## GOAL OF THE EXERCISE
Please return the lines below verbatim, beginning at the one that has "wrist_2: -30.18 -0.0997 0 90" and stopping after the one that has "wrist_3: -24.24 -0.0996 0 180", and add no other lines.

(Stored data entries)

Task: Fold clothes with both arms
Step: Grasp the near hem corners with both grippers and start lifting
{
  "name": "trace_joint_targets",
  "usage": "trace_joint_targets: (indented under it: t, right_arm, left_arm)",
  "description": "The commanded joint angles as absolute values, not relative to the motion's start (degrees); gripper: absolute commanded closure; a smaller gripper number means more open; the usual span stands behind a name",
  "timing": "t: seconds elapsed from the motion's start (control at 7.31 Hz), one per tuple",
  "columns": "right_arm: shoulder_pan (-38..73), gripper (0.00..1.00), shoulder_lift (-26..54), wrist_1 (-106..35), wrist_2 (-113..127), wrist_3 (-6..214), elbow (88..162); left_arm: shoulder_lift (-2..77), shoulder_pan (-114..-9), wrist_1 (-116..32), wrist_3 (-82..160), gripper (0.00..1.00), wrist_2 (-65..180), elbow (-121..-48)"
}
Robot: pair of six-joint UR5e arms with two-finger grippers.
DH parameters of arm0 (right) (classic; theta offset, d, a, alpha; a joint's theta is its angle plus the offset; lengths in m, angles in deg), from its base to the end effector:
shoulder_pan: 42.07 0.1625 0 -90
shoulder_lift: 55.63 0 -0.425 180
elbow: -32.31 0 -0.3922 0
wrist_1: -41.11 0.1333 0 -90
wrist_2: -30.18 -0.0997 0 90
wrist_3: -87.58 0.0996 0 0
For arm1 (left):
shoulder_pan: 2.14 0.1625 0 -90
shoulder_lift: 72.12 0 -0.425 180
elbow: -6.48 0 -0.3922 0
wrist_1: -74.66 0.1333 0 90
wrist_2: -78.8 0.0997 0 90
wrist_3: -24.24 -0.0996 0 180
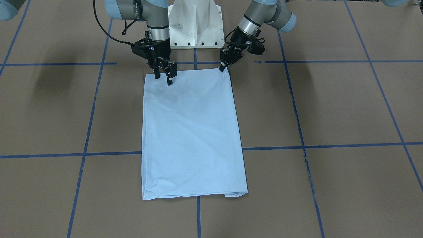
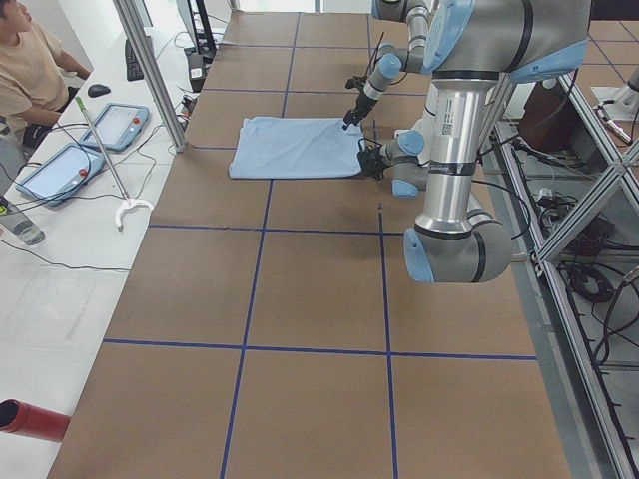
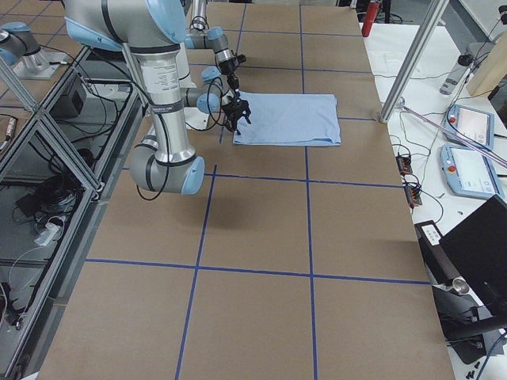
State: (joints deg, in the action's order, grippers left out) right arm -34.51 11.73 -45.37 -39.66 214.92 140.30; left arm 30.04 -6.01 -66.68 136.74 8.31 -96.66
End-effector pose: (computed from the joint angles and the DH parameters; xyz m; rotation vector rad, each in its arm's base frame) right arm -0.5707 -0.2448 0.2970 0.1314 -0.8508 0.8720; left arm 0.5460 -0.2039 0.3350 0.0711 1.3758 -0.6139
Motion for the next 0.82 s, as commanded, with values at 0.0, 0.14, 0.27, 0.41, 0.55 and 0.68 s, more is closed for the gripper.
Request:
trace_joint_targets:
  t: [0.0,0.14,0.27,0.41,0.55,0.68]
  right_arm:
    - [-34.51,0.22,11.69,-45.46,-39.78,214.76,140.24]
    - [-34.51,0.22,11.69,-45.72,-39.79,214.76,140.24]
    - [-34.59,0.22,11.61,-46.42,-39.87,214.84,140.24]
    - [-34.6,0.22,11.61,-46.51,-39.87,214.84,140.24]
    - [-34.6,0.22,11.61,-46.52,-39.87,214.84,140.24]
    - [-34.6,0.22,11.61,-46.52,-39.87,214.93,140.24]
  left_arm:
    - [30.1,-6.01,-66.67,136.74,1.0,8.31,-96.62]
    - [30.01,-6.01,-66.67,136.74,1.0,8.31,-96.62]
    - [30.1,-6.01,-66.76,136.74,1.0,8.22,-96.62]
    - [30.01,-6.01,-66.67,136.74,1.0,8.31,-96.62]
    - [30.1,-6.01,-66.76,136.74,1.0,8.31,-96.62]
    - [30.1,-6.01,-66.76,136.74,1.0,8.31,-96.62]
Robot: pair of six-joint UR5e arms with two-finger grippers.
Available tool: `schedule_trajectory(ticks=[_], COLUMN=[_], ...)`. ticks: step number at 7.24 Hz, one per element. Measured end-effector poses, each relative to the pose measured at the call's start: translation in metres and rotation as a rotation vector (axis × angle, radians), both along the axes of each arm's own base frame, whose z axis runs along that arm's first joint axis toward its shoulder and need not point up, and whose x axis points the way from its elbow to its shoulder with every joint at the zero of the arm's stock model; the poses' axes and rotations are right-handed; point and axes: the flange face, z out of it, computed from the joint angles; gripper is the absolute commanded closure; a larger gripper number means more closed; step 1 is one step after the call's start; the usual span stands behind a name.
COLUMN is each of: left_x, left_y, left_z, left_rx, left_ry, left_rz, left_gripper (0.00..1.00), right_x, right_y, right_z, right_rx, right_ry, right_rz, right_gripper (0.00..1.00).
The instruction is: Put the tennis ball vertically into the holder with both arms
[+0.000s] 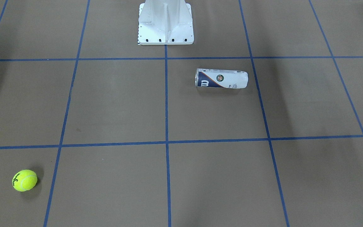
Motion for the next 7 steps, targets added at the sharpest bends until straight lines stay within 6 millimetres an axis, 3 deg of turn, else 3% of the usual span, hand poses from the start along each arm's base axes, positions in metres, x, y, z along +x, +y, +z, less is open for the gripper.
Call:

## YOUR SOLUTION
wrist_2: -30.18 -0.0997 0 90
wrist_3: -87.58 0.0996 0 0
For arm1 (left):
shoulder_pan: 2.14 0.1625 0 -90
shoulder_lift: 72.12 0 -0.425 180
elbow: -6.48 0 -0.3922 0
wrist_1: -74.66 0.1333 0 90
wrist_2: -78.8 0.0997 0 90
wrist_3: -24.24 -0.0996 0 180

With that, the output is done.